Another word for meditation is rumination. Rumination is what a cow is doing when she chews her cud. The cow eats grass, chews all she can, and then swallows it. It sits in one of her stomachs for a while, and then a little later, she burps it up—with renewed flavor. The cow chews on it some more and swallows it again. This process continues in all four stomachs. That’s rumination. The cow is pulling every ounce of nourishment from the grass. And meditation is simply thought digestion. Meditation doesn’t mean putting your mind in neutral and thinking about nothing. On the contrary, it’s thinking seriously about what you’re reading. For example, you dwell on one verse of Scripture and ask, “What does this mean for my life?” You talk to yourself about it and talk to God about it. The Bible says this: “Keep your minds on whatever is true, pure, right, holy, friendly, and proper. Don’t ever stop thinking about what is truly worthwhile and worthy of praise…And God, who gives peace, will be with you” (Php 4:8-9 CEV). Notice that we are to ponder different categories of things and, by implication, to avoid thinking about the opposite kind of things. Colossians 3:16 says, “Let the word of Christ dwell in you richly.” You need to spend time every day—a minimum of ten to fifteen minutes—where you sit down, read a portion of the Bible, and think deeply about what you have just read. Then talk to the Lord about it in prayer. That’s the starting point for spiritual change and growth.
                    Think right, live right

“Your life is shaped by your thoughts.” Pr 4:23 GNT


Someone has wisely said, “You’re not what you think you are, but what you think—you are.” Lasting change always begins with new thinking. How do you become a Christian? By repenting of your sin and placing your trust in Christ. The Greek word for repentance is metanoia, and it means to change your mind. We’re not changed by willpower, but by the transforming power of God’s Word when we use it to renew our minds each day. The Bible clearly teaches that the way we think determines the way we feel, and the way we feel determines the way we act. So if you want to change your actions, you have to return to the source and change the way you think. At times you may act resentful. Why? Because you feel resentful. And do you know why you feel resentful? Because you are thinking resentful thoughts. The same is true of anger, worry, lust, and other destructive thought patterns. Jesus said, “You will know the truth, and the truth will set you free” (Jn 8:32 NLT). When you base your life on truth—when you live with the right kind of thoughts, not misconceptions or false beliefs, and you base your life on thinking from God’s Word—you will be set free. You will find your old habits, feelings, and actions beginning to fall away. When you focus solely on removing bad thoughts, you create a vacuum into which the bad thoughts can return. But when you replace bad thoughts with good ones—scriptural ones—you are empowered by God to live the life of blessing He wants you to enjoy.
                    How God changes us (2)

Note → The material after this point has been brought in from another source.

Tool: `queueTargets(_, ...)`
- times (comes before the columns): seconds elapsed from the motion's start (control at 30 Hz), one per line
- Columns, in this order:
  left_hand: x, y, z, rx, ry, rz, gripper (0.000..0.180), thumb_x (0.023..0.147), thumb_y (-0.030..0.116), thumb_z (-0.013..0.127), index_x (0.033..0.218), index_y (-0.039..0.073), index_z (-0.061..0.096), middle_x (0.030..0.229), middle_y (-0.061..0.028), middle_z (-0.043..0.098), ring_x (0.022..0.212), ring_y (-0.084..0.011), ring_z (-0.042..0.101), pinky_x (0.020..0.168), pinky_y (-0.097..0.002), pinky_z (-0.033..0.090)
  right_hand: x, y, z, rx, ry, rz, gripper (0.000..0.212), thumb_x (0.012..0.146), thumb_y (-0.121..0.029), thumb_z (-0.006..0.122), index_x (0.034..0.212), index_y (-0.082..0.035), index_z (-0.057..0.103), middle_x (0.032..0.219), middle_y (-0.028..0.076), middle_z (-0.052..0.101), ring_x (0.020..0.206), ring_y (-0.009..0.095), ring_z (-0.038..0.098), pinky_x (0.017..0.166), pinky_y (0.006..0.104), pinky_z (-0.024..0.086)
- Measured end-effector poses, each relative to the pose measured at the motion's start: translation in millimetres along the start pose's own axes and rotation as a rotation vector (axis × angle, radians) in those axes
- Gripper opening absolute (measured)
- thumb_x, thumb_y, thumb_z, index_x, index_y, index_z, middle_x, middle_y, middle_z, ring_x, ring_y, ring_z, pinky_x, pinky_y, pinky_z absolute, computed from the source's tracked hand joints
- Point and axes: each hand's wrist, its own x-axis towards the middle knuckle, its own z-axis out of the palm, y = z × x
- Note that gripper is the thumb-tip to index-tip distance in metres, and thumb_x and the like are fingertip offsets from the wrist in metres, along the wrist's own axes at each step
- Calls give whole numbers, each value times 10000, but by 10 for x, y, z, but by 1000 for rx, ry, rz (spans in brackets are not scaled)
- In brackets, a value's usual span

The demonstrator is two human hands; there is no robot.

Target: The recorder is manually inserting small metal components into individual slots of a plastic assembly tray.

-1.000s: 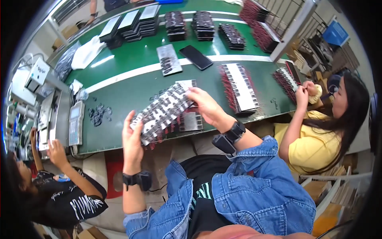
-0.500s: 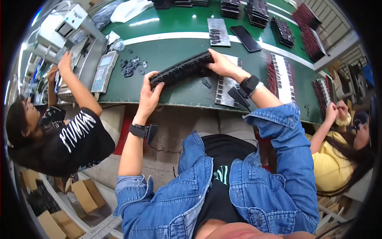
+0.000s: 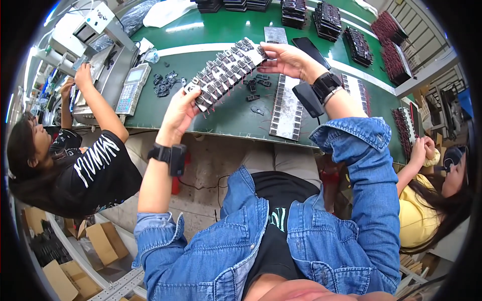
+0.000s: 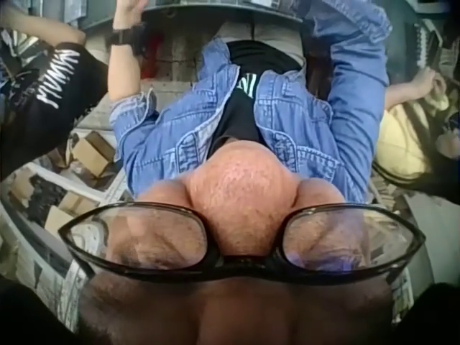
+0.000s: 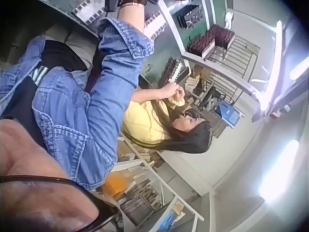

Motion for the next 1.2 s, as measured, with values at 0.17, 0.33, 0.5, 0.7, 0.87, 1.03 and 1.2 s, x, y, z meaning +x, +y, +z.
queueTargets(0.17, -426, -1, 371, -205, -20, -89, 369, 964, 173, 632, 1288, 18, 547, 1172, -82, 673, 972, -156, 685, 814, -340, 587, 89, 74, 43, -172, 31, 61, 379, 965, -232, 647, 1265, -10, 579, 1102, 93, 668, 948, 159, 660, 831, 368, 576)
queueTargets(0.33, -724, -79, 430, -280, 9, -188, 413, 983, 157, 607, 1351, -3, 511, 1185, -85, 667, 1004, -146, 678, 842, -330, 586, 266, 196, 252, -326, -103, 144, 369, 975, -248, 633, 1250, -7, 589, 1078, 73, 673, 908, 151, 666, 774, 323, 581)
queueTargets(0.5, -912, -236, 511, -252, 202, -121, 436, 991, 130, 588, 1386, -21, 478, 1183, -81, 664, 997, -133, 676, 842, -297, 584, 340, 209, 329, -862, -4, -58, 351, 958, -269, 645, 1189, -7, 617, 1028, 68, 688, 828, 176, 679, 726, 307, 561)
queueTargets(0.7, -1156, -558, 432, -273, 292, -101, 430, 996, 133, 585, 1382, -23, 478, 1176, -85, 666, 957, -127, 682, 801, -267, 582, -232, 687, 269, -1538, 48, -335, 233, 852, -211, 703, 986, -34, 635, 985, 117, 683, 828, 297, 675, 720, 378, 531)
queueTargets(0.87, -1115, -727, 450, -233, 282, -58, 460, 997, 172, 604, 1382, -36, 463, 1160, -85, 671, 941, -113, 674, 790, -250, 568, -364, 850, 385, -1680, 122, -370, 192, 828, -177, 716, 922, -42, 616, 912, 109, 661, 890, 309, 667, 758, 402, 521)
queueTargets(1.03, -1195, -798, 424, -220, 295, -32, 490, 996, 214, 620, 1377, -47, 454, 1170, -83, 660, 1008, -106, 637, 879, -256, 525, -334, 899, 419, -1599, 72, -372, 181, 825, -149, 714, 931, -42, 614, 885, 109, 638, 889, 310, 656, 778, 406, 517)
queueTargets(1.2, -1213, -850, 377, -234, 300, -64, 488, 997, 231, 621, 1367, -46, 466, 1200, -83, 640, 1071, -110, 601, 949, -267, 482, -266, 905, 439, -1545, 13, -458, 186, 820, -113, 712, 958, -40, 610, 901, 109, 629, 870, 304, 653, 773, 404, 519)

“Beatings purge the inmost being.” Pr 20:30 NIV


Another way God changes us is through circumstances. Problems, pressures, sorrows, hardships, and stress always get our attention. C. S. Lewis said, “Pain insists on being attended to. God whispers to us in our pleasures…but shouts to us in our pain.” The J. B. Phillips translation of Romans 8:28-29 reads: “To those who love God, who are called according to his plan, everything that happens fits into a pattern for good…God…chose them to bear the family likeness of his Son.” Nothing can come into your life without your heavenly Father’s permission; it must be “Father filtered.” The interesting thing about how God uses circumstances is that their source makes no difference to Him. We often bring problems on ourselves. Sometimes they’re caused by other people. Other times the Enemy causes things to happen to us. But the source of the circumstances is irrelevant. God said, “I will make it fit into my plan for your life, to make you like Jesus Christ.” That means there is no circumstance from which we can’t learn if we maintain the right attitude. Why did Solomon say, “Blows and wounds scrub away evil, and beatings purge the inmost being”? Because we change only when our fear of change is surpassed by our pain. If you want to become more like Jesus, think about this: “Though He was a Son…He learned obedience by the things which He suffered” (Heb 5:8 NKJV). If God used the challenges, conflicts, and circumstances of life to prepare His Son for His destiny, won’t He do the same in our lives? So instead of trying to escape your circumstances, learn from them and grow stronger.
                    How God changes us (1)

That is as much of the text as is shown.